— Task —
From the first line of the listing below through the line with "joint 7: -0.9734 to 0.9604", transcribe exactly and skip the pictures.

### Excerpted data

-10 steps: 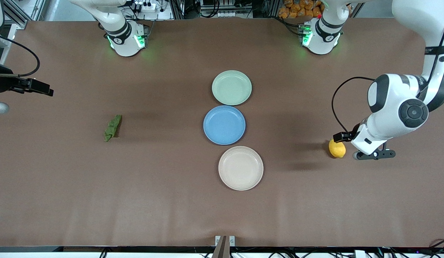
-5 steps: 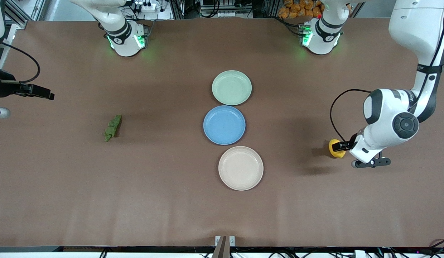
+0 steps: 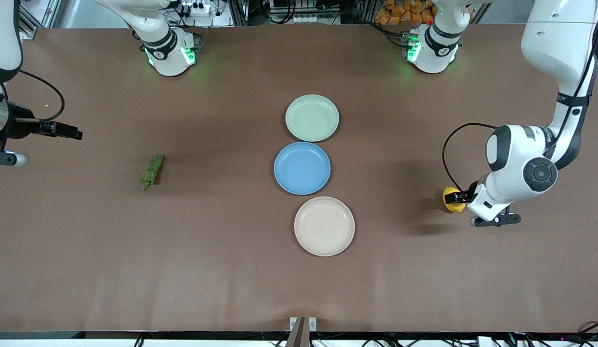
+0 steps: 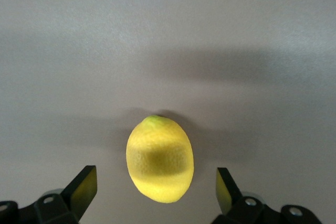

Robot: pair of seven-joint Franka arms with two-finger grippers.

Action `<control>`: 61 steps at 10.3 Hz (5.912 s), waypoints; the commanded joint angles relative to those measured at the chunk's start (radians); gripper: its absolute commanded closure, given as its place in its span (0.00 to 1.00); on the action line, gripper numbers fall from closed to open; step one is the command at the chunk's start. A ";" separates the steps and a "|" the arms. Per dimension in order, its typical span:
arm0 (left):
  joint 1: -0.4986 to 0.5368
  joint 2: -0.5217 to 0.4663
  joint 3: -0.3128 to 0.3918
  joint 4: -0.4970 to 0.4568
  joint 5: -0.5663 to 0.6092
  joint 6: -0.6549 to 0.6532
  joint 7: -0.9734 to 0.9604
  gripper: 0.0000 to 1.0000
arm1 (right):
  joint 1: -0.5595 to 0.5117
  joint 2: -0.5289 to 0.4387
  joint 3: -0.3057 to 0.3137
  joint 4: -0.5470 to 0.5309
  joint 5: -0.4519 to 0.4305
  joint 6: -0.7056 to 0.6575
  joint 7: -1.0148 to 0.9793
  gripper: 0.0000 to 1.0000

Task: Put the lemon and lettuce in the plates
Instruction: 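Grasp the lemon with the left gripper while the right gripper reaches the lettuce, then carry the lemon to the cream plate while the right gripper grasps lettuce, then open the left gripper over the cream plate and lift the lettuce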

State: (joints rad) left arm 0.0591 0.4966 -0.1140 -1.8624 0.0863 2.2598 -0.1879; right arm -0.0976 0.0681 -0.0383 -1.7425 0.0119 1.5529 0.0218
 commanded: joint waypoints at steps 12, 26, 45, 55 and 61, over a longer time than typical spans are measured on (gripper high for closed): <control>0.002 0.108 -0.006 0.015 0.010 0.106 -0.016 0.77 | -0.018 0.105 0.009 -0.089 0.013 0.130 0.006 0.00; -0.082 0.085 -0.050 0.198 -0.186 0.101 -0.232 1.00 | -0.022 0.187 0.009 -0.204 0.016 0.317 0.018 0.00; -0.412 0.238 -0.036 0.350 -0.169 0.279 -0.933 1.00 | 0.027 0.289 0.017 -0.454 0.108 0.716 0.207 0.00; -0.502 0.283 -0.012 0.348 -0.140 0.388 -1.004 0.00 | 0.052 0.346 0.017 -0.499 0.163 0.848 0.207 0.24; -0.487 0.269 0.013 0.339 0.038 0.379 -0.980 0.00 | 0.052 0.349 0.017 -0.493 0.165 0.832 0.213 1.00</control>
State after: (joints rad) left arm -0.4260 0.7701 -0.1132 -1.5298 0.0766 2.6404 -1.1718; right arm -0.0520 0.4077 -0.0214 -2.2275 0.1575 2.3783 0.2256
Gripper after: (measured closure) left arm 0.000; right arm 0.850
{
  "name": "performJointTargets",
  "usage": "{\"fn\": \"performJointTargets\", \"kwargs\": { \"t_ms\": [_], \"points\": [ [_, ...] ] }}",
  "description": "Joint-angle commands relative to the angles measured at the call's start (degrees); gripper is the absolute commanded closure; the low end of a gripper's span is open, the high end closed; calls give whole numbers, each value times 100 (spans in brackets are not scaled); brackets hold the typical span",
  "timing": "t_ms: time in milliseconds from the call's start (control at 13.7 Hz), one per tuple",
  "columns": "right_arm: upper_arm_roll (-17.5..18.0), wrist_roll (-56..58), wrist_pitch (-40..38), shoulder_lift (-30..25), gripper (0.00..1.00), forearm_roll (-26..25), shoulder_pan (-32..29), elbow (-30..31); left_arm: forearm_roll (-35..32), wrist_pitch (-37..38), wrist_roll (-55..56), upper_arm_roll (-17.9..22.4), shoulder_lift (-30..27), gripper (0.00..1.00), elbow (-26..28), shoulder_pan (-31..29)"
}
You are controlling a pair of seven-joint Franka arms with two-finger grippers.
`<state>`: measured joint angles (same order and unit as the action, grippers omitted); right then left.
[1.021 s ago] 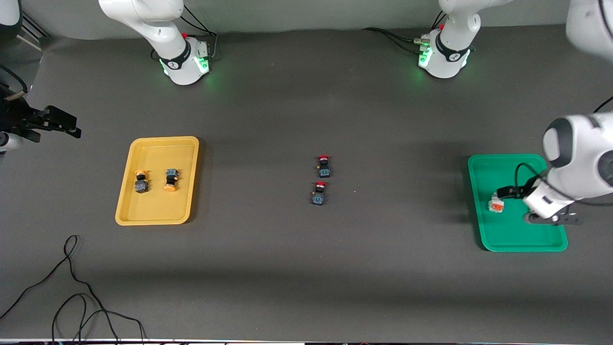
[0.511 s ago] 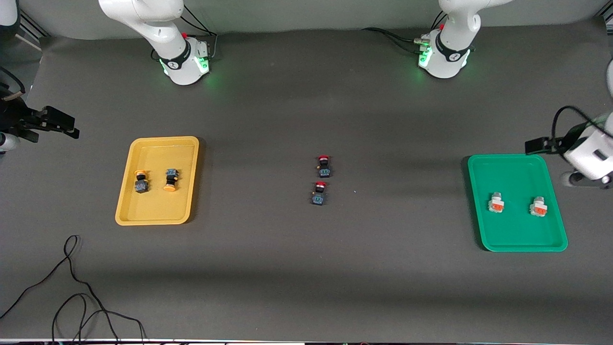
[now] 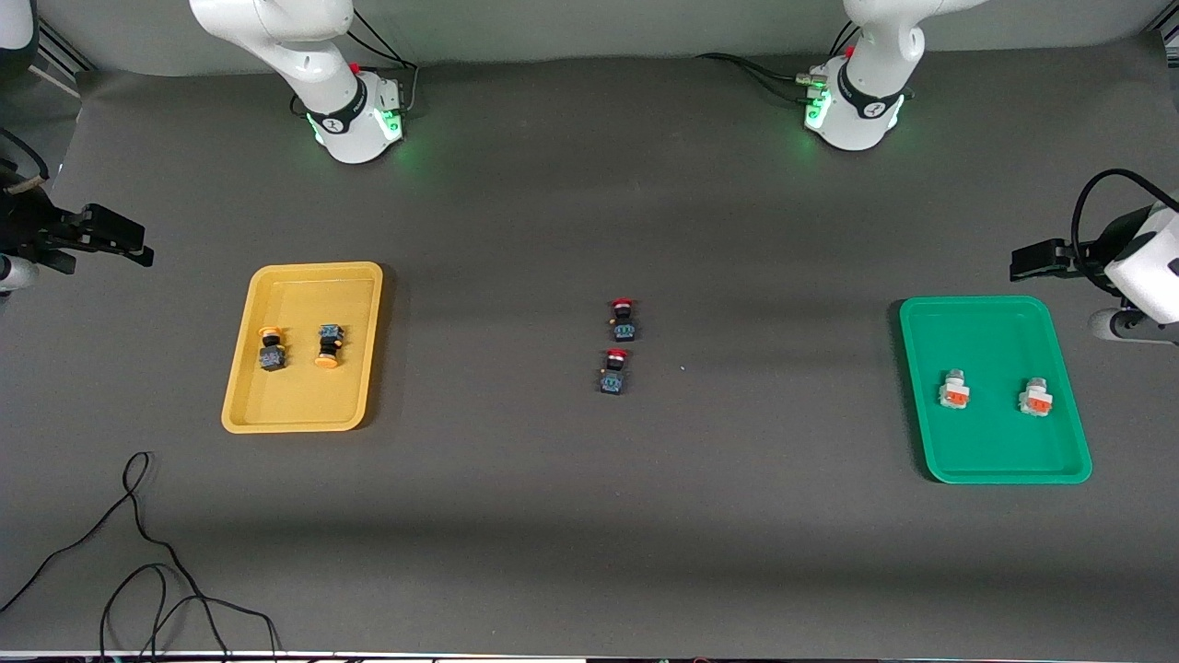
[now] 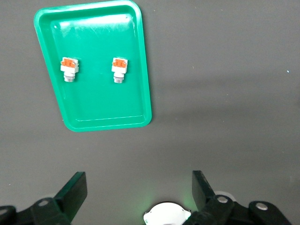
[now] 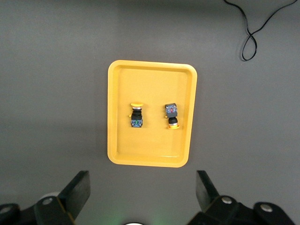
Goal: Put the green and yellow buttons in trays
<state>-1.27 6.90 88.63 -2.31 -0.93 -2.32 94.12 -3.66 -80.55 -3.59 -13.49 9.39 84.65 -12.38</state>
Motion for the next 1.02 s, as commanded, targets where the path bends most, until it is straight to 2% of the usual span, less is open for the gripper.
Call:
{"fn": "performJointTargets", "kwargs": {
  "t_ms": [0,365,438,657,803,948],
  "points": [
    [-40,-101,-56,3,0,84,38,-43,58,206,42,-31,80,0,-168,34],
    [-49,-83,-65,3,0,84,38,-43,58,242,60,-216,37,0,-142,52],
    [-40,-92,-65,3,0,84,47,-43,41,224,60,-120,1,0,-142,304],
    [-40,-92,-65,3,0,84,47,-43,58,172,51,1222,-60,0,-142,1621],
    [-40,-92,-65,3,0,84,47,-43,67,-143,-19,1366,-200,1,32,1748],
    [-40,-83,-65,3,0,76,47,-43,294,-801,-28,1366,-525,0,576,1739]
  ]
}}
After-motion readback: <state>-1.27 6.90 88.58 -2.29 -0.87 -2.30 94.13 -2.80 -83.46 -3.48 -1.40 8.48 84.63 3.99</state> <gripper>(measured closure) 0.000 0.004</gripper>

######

— Response for this exercise —
-10 steps: 
-5 steps: 
+0 steps: 
+0 steps: 

Robot: pair of seven-joint Franka arms with two-finger grippers.

Action `<control>`: 61 steps at 10.3 Hz (5.912 s), waypoints; the commanded joint angles relative to those measured at the chunk's start (radians); gripper: its absolute commanded closure, given as its place in its span (0.00 to 1.00); on the action line, gripper numbers fall from closed to open; step one is the command at the chunk's start. A ";" separates the steps and a "|" the arms. Per dimension in order, its typical span:
arm0 (left):
  joint 1: -0.4986 to 0.5368
  joint 2: -0.5217 to 0.4663
  joint 3: -0.3128 to 0.3918
  joint 4: -0.4970 to 0.4568
  joint 5: -0.5663 to 0.6092
  joint 6: -0.6549 to 0.6532
  joint 7: -0.9734 to 0.9604

Nothing more is required for this answer.